— Да, это правда… Мне опять снились страшные сны. Я снова увидела ту женщину, которая терзала меня, когда я была еще маленькой: я проснулась как от толчка, дрожа от страха. Мне стыдна, но я никак не могу избавиться от этой моей слабости.
— И меня твоя слабость огорчает, потому что она заставляет тебя страдать, бедняжка! — проговорила г-жа Жорж с нежным участием, видя, что глаза Певуньи наполняются слезами.
Мария бросилась на шею своей приемной матери и спрятала лицо у нее на груди.
— Господи, что с тобой, Мария? Ты меня пугаешь.
— Вы так добры ко мне, и теперь я стыжусь, что не доверила вам того, что доверила господину кюре. Завтра он вам сам все расскажет, а мне будет очень трудно еще раз повторять исповедь.
— Полно, полно, девочка, успокойся. Я уверена, что в твоей тайне, которую ты доверила нашему доброму кюре, больше достойного похвалы, чем осуждения. Не плачь так, милая, не огорчай меня!
— Простите, сударыня, я сама не знаю почему, но последние два дня у меня порою сердце разрывается… И слезы сами текут из глаз… У меня дурные предчувствия… Мне кажется, со мной случится какая-то беда.
— Мария, Мария! Я отругаю тебя, если ты будешь поддаваться воображаемым страхам. Неужели нам мало настоящих огорчений, которых и так хватает в жизни.
— Вы правы, сударыня. Я виновата и постараюсь преодолеть эту слабость… Если бы вы знали, как я упрекаю себя за то, что не могу всегда улыбаться, не могу быть веселой и счастливой, как любая другая на моем месте. Увы, моя печаль должна вам казаться признаком неблагодарности.
Госпожа Жорж принялась разубеждать Певунью, но в этот момент в дверь постучали и вошла Клодина.
— Что тебе, Клодина?
— Сударыня, Пьер приехал из Арнувиля в кабриолете госпожи Дюбрей; он привез для вас письмо, говорит, очень срочное.
Госпожа Жорж взяла письмо и прочитала вслух:
— Что там могло случиться? — обратилась г-жа Жорж к Лилии-Марии. — К счастью, по тону письма госпожи Дюбрей можно судить, что ничего серьезного.
— Я поеду с вами? — спросила Певунья.
— Нет, это было бы неосторожно, сейчас слишком холодно. А впрочем, это тебя развлечет, — передумала г-жа Жорж. — Мы тебя укутаем хорошенько, и маленькая прогулка пойдет тебе только на пользу.
— Но простите, сударыня, — сказала Певунья, чуть подумав. — Ведь кюре ждет меня вечером в пять часов у себя.
— Да, ты права. Но мы вернемся раньше пяти часов вечера, обещаю тебе.
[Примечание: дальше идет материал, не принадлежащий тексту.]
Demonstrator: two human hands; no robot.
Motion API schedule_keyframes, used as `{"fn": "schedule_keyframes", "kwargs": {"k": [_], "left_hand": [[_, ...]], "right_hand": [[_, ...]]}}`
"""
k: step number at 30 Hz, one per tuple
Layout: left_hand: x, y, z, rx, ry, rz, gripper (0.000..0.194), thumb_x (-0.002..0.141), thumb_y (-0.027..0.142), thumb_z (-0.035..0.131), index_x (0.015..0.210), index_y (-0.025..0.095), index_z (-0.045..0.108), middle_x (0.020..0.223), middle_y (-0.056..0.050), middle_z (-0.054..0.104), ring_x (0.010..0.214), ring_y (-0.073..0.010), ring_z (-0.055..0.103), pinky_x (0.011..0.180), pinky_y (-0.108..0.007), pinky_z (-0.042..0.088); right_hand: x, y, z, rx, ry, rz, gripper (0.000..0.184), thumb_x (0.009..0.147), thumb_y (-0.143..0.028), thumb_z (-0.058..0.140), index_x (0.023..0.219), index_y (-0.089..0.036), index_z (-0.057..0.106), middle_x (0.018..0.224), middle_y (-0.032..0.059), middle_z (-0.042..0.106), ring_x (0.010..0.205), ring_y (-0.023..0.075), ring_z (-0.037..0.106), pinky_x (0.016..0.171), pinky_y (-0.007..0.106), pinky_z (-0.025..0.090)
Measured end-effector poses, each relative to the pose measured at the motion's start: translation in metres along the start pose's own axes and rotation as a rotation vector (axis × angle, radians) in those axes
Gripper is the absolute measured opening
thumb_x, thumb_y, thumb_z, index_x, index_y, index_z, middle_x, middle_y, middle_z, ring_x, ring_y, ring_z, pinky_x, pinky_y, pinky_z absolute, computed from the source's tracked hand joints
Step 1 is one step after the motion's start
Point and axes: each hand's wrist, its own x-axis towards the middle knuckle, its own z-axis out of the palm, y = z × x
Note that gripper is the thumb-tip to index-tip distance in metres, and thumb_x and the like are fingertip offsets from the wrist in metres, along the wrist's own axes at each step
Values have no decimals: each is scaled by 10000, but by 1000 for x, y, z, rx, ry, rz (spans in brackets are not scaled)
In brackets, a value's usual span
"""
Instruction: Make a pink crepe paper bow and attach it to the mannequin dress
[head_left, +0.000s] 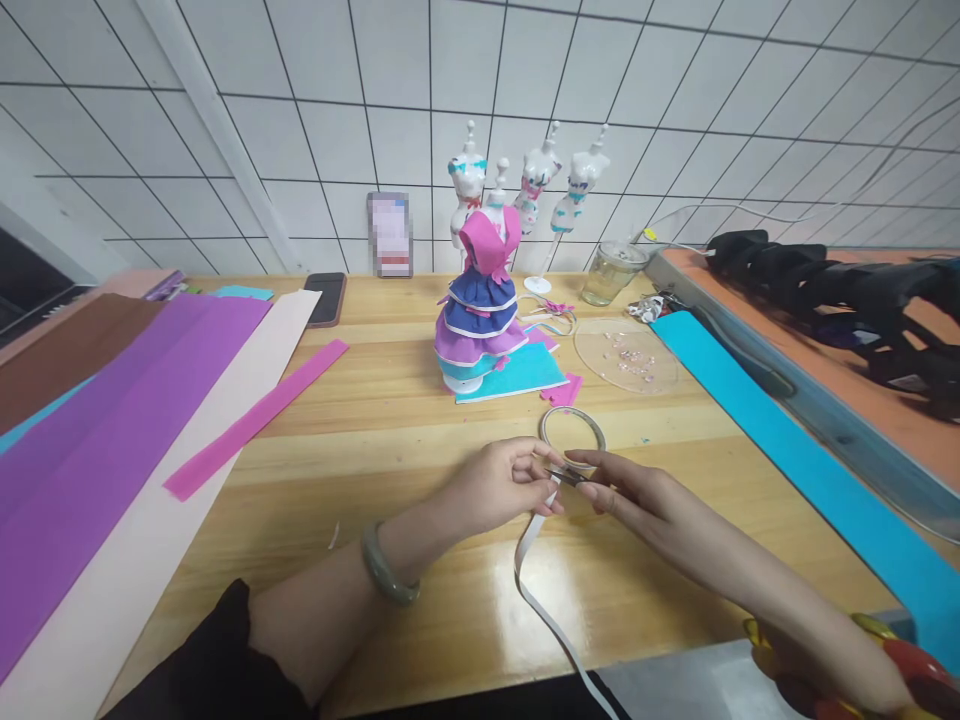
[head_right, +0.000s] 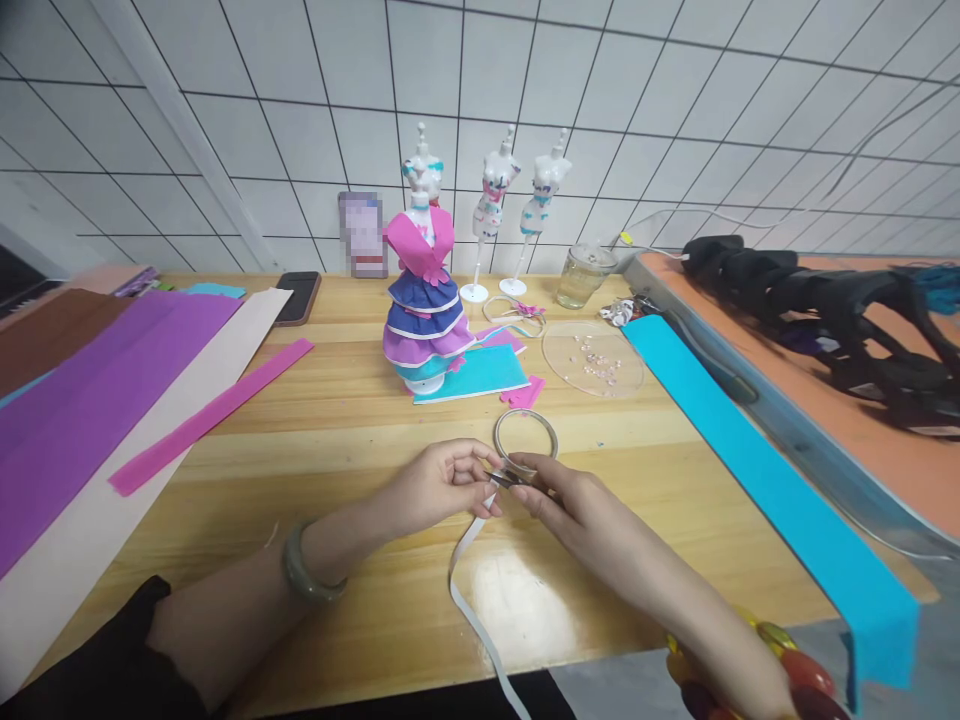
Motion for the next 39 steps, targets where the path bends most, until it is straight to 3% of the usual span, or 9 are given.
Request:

— О, благодарю вас! Я буду так рада повидать мадемуазель Клару!
— Ты опять! — сказала с упреком г-жа Жорж. — Мадемуазель Клара! Разве она называет тебя мадемуазель Марией, когда говорит о тебе?
— Нет, сударыня, — ответила Певунья, опуская глаза. — Это все потому, что я…
— Ты! Ты просто несчастный ребенок, который все время сам себя мучает. Ты уже забыла о том, что мне сейчас обещала. Одевайся-ка побыстрее да потеплее. Мы еще успеем доехать до Арнувиля к одиннадцати часам.
И, выходя вместе с Клодиной, г-жа Жорж добавила:
— Пусть Пьер подождет немножко, мы будем готовы через несколько минут.
Глава X
РАЗОБЛАЧЕНИЕ
Полчаса спустя после этого разговора г-жа Жорж и Лилия-Мария уже ехали в одном из тех громоздких кабриолетов, которыми пользуются богатые фермеры в окрестностях Парижа. Вскоре эта повозка, запряженная сильной лошадью, которой управлял Пьер, покатилась по травянистой дороге, соединявшей Букеваль с Арнувилем.
Большие дома и многочисленные службы фермы госпожи Дюбрей свидетельствовали о богатстве этого великолепного имения, которое Сезарина де Нуармон принесла в приданое герцогу де Люсене.
Звучным щелканьем кнута Пьер предупредил г-жу Дюбрей о прибытии г-жи Жорж и Лилии-Марии. Гостьи вышли из кареты и были радостно встречены хозяйкой фермы и ее дочерью.
Госпоже Дюбрей было под пятьдесят; у нее была нежное и добродушное лицо; а черты ее Дочери, хорошенькой брюнетки с голубыми глазами и свежим румянцем на щеках, дышали невинностью и добротой.
Когда Клара бросилась Певунье на шею, та с изумлением заметила, что ее подруга была одета так же просто, как она, по-крестьянски, а не в платье богатой барышни.